RAC Fuel Watch data shows the price of oil fell by $10 a barrel to $73.18 on Friday on top of already lower wholesale prices meaning petrol is now around 12p a litre too expensive while diesel is 10p too high.
Unleaded is currently at an average of 147.64p a litre and diesel is 150.85p.
However, had the biggest retailers been reflecting the downward movement in the wholesale market, they should really be 135p and 141p respectively.
Instead, the RAC says retailers have been living up to the worst ‘rocket and feather’ behaviour by resisting reducing their pump prices in stark contrast to what they do when wholesale prices go up – which is to pass on increases daily.
RAC fuel spokesman Simon Williams said: “Ten days ago we highlighted that petrol was 6p too expensive due to a fall in the wholesale price.
“Sadly, the biggest retailers, who lead the market, have stood strong and taken advantage of their customers by collecting bigger profits on every litre they sell than they traditionally do.

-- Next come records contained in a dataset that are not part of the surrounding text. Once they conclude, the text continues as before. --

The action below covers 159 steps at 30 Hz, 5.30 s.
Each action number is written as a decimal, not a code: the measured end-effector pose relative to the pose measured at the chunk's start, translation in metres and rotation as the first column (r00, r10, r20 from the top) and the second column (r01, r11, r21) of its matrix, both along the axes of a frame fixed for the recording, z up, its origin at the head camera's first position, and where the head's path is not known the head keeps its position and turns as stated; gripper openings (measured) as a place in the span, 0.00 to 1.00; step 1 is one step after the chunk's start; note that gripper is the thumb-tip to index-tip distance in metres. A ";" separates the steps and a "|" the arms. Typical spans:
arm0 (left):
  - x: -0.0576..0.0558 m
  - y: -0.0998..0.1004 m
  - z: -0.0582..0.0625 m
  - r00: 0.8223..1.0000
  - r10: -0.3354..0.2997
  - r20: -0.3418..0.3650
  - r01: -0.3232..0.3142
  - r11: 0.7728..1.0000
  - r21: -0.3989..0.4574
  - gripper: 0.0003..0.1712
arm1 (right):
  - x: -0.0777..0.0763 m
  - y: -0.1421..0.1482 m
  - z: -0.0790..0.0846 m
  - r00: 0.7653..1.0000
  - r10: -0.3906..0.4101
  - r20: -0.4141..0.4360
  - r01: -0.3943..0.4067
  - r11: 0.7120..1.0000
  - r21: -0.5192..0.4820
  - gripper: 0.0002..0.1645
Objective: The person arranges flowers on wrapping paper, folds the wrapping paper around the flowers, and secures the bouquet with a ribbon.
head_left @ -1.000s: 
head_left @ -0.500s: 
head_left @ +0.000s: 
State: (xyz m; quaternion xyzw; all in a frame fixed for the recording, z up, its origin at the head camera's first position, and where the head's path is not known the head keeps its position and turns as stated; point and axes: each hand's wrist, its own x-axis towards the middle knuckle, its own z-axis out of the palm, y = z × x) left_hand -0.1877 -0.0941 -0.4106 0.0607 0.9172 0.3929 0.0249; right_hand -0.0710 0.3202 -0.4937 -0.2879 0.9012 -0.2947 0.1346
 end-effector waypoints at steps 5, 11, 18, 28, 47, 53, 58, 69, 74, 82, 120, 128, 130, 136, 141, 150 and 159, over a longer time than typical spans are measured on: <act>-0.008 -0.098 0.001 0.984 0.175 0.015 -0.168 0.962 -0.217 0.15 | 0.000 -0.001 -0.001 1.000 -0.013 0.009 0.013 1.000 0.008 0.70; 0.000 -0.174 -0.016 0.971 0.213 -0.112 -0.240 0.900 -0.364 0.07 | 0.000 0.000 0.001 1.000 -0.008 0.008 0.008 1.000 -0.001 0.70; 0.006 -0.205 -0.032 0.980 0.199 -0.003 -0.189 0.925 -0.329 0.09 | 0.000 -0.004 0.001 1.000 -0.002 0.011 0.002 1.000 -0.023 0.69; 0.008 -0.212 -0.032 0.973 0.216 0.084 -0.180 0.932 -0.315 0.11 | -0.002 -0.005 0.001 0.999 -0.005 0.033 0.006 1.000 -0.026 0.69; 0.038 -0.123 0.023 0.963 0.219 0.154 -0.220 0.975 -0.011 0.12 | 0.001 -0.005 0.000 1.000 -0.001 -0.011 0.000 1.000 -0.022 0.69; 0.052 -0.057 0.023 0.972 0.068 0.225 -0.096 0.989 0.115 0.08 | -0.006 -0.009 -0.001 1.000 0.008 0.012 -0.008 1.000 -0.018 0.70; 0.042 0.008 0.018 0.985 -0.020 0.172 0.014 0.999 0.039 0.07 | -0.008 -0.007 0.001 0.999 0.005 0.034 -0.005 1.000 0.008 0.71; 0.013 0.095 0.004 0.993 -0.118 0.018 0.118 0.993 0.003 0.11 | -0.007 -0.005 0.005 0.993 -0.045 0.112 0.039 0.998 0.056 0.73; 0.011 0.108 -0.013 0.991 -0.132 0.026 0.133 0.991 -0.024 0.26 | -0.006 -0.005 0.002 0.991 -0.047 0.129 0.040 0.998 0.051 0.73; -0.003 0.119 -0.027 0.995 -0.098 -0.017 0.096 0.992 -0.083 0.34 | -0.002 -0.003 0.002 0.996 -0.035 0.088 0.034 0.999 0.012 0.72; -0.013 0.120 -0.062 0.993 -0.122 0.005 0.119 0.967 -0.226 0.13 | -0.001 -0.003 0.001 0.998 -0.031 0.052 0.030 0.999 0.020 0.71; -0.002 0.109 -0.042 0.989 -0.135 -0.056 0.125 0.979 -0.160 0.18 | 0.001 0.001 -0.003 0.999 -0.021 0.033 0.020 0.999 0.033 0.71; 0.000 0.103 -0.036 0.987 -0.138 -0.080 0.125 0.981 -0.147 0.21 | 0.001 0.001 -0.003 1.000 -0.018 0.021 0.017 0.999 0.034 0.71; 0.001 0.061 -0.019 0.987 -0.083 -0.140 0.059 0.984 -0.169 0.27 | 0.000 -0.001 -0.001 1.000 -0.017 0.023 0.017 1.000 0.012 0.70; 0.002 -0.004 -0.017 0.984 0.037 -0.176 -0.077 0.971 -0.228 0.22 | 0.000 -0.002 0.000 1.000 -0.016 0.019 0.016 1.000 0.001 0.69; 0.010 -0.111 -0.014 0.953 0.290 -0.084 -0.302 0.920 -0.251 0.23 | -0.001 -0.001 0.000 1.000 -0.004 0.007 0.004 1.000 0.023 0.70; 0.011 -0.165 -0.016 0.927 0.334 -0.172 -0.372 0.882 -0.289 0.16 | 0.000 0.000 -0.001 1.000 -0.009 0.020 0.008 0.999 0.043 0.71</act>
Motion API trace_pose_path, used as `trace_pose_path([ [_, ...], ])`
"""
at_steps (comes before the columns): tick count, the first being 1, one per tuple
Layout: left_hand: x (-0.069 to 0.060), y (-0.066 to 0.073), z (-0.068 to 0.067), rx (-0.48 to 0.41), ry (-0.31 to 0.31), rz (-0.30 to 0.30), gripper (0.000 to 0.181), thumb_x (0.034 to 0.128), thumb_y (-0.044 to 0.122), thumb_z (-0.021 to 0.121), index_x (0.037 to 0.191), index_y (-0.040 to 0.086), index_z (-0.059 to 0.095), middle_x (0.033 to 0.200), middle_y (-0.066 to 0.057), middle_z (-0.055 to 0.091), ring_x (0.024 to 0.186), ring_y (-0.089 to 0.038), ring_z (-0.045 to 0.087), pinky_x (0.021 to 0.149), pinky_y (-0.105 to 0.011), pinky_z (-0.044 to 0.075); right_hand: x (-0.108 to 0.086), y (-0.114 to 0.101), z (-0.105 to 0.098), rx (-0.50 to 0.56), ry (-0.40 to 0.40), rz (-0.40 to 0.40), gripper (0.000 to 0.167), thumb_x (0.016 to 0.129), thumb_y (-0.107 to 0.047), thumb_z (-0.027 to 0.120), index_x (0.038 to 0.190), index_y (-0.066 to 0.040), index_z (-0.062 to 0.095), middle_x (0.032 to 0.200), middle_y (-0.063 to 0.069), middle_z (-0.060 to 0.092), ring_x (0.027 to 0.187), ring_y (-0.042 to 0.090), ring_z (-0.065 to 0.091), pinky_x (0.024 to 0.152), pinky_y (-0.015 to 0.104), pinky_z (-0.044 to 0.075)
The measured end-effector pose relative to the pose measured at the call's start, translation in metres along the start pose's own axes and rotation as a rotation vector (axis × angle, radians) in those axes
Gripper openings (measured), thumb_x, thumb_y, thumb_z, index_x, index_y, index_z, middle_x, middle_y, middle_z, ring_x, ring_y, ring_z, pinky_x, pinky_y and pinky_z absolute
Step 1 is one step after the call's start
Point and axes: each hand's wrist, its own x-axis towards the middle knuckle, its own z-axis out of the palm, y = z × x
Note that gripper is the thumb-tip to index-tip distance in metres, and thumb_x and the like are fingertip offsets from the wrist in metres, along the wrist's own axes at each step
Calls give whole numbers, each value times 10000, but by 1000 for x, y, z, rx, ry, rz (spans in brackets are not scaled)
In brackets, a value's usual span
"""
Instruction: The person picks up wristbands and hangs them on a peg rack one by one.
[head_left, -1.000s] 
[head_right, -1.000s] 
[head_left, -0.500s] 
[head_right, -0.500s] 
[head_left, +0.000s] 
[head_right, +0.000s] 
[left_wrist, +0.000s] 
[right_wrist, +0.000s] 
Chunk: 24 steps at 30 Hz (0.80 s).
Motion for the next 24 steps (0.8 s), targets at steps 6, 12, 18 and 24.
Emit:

“On Friday news of the Omicron Covid variant caused $10 to be shaved off the oil price leading to a further drop in the wholesale price of fuel.
“We estimate that retailers are now making around 19p a litre which is shocking when you consider their average margin pre-Covid was 6p.
“The profit on diesel is around 15p a litre with a similar long-term average margin to petrol.
“Based on the fact the biggest retailers buy new supply every week we believe unleaded is 12p too expensive and diesel about 10p too dear.
“If a substantial cut doesn’t materialise, we feel this is worthy of government scrutiny as there’s no public body monitoring fuel prices to see if they’re fair.
“With fuel prices at record highs drivers are in dire need of some respite at the pumps and now it’s impossible to blame the prices on rising oil costs.
“It seems as though retailers think they can get away with charging more for fuel because of the public’s general acceptance of rising energy prices.”